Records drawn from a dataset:
• • • •

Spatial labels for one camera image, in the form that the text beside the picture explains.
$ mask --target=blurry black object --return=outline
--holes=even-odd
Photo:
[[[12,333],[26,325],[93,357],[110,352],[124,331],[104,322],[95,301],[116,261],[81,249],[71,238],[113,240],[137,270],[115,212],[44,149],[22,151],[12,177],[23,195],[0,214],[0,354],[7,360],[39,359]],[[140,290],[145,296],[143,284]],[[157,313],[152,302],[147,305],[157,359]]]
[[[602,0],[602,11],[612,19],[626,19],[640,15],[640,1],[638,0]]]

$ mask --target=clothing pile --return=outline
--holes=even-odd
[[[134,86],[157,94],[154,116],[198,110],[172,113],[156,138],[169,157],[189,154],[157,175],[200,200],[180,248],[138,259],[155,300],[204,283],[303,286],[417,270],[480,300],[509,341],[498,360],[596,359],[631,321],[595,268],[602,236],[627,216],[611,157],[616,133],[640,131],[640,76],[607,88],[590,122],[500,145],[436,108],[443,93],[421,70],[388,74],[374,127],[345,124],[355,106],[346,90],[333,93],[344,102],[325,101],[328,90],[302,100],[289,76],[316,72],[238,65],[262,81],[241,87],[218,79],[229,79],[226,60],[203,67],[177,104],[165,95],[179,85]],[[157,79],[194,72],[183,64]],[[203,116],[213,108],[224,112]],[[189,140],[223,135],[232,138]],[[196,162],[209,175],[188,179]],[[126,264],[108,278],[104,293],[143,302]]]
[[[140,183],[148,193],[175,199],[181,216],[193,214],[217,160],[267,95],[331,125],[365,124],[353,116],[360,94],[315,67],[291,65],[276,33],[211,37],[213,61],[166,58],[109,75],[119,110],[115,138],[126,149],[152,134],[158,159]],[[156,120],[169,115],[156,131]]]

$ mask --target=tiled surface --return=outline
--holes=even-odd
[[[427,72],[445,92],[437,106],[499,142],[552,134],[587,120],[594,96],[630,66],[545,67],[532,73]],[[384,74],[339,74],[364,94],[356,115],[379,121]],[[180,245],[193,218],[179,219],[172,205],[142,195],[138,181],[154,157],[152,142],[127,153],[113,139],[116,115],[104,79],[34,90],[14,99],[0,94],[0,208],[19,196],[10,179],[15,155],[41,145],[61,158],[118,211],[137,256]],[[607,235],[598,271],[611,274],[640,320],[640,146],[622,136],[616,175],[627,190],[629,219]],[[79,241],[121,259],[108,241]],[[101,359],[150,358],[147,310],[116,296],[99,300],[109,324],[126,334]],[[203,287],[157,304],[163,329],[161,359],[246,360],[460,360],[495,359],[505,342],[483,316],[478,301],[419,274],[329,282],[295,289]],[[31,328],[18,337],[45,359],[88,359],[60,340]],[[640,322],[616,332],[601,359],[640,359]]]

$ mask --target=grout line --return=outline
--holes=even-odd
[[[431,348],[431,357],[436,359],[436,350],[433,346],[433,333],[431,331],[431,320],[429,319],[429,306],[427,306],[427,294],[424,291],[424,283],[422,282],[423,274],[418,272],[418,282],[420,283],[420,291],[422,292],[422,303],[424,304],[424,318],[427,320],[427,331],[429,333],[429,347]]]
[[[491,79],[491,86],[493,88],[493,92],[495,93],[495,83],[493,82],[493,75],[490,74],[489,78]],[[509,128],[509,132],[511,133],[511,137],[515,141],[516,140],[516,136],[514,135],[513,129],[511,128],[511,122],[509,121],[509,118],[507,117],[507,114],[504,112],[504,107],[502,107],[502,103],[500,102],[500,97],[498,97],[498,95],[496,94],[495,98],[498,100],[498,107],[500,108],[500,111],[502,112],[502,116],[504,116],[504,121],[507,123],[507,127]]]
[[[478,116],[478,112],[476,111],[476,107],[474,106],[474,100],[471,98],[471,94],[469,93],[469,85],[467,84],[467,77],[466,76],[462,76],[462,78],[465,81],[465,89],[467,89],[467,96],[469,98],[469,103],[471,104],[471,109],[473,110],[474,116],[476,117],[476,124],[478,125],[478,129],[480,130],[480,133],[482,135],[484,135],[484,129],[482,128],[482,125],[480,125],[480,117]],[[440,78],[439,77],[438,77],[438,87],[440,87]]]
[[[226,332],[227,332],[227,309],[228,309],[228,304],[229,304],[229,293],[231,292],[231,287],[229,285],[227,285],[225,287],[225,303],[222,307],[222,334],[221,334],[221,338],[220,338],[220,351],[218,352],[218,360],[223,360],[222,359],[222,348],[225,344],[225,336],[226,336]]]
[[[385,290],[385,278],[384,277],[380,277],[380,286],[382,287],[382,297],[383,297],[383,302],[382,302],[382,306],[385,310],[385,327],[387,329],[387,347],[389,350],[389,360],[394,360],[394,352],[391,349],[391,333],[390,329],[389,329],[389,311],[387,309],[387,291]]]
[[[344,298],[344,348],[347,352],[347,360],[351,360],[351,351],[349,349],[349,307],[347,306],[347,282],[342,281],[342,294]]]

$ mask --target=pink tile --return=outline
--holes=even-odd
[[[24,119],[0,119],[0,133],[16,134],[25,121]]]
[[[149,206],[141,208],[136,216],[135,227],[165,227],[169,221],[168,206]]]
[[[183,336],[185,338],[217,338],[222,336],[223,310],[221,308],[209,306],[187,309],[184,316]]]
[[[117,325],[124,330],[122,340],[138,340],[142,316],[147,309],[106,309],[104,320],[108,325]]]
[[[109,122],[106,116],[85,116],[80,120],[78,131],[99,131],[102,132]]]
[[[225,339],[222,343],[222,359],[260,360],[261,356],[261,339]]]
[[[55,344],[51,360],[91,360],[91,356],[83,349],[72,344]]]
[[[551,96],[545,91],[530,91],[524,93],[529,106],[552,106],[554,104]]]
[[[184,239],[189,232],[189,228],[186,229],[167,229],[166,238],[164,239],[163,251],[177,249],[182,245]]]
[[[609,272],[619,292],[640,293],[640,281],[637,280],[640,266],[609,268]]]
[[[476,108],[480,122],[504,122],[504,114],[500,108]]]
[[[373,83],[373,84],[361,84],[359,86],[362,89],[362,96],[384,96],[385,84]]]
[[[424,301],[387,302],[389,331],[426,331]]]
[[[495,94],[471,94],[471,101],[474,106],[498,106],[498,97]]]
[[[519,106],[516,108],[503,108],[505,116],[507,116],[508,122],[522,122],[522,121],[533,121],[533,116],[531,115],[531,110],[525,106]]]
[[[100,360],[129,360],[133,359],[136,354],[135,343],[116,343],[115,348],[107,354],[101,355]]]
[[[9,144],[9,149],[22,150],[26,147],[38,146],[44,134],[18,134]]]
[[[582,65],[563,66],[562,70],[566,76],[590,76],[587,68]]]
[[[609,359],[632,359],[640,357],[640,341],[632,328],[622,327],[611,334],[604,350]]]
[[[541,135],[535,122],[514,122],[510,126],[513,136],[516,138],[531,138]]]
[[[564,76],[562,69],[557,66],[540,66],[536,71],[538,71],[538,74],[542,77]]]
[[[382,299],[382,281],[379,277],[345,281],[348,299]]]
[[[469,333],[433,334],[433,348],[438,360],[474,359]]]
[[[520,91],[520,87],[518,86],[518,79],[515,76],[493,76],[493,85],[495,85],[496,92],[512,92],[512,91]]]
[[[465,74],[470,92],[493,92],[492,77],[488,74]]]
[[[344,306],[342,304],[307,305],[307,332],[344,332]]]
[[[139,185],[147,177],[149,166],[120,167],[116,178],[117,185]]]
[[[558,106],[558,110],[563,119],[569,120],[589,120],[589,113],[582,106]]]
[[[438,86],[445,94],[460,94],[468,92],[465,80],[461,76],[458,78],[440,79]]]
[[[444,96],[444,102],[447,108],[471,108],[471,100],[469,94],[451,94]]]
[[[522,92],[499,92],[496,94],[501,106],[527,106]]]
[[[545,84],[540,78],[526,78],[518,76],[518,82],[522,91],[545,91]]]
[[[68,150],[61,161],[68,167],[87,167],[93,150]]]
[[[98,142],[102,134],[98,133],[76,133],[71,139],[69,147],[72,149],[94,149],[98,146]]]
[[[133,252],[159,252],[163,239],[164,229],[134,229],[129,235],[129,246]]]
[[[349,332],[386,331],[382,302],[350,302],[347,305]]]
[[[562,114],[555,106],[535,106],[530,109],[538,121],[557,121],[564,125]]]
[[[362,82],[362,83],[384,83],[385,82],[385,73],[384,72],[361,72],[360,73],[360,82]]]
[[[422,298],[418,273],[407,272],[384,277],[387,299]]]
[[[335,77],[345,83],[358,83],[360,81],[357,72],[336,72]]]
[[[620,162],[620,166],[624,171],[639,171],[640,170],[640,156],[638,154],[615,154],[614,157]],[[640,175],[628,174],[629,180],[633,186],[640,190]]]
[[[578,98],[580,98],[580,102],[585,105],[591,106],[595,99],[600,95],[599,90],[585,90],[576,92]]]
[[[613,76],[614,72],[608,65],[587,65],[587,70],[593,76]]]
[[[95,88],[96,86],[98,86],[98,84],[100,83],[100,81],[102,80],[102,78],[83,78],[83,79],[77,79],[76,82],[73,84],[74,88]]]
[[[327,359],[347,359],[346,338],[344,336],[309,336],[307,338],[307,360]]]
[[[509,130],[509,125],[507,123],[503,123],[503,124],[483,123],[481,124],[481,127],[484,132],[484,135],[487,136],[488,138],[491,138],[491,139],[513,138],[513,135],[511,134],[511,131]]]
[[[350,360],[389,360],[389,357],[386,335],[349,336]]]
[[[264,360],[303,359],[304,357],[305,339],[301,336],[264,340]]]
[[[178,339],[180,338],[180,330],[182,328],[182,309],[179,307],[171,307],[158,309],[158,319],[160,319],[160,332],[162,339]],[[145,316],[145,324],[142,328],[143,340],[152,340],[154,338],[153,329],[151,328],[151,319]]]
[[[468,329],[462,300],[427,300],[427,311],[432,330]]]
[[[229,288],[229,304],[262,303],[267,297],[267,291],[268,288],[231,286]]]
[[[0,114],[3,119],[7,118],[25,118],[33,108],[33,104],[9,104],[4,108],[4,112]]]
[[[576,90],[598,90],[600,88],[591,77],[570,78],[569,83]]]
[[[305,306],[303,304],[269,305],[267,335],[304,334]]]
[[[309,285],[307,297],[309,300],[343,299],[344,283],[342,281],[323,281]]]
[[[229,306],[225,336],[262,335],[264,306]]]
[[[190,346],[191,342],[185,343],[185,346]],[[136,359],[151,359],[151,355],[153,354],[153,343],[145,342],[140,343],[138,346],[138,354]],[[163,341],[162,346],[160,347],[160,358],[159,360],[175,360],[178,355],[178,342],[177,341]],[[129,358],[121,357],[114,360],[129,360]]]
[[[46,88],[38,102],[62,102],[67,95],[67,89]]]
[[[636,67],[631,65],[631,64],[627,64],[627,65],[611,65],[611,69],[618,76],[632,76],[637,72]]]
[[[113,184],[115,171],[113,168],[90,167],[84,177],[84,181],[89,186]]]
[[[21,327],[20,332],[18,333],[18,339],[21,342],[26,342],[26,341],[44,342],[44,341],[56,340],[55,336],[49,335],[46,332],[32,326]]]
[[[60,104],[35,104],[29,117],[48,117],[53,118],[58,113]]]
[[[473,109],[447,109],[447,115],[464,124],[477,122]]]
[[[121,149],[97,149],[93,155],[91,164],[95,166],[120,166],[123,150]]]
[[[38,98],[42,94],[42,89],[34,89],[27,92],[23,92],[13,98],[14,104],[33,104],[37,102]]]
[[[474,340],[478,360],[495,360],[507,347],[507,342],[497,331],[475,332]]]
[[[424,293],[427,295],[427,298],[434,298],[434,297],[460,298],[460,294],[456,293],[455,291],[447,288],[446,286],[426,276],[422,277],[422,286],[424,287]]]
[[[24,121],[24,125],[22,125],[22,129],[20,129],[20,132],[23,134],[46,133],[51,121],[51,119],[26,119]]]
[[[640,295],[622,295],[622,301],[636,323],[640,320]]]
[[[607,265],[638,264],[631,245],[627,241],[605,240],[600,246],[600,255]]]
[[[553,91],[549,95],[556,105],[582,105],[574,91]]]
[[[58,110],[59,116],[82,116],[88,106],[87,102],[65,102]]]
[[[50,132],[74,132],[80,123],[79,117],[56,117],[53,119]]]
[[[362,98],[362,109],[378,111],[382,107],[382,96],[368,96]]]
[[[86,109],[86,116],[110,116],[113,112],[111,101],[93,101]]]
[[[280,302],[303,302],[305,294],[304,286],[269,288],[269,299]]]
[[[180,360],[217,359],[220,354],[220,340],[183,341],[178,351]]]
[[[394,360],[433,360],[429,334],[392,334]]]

• • • •

Copy out, from the data above, every line holding the word "mask".

* [Solution to the problem]:
$ mask --target=blurry black object --return=outline
$ mask --target=clothing pile --return=outline
$ mask --target=tiled surface --return=outline
$ mask --target=grout line --return=outline
$ mask --target=pink tile --return=outline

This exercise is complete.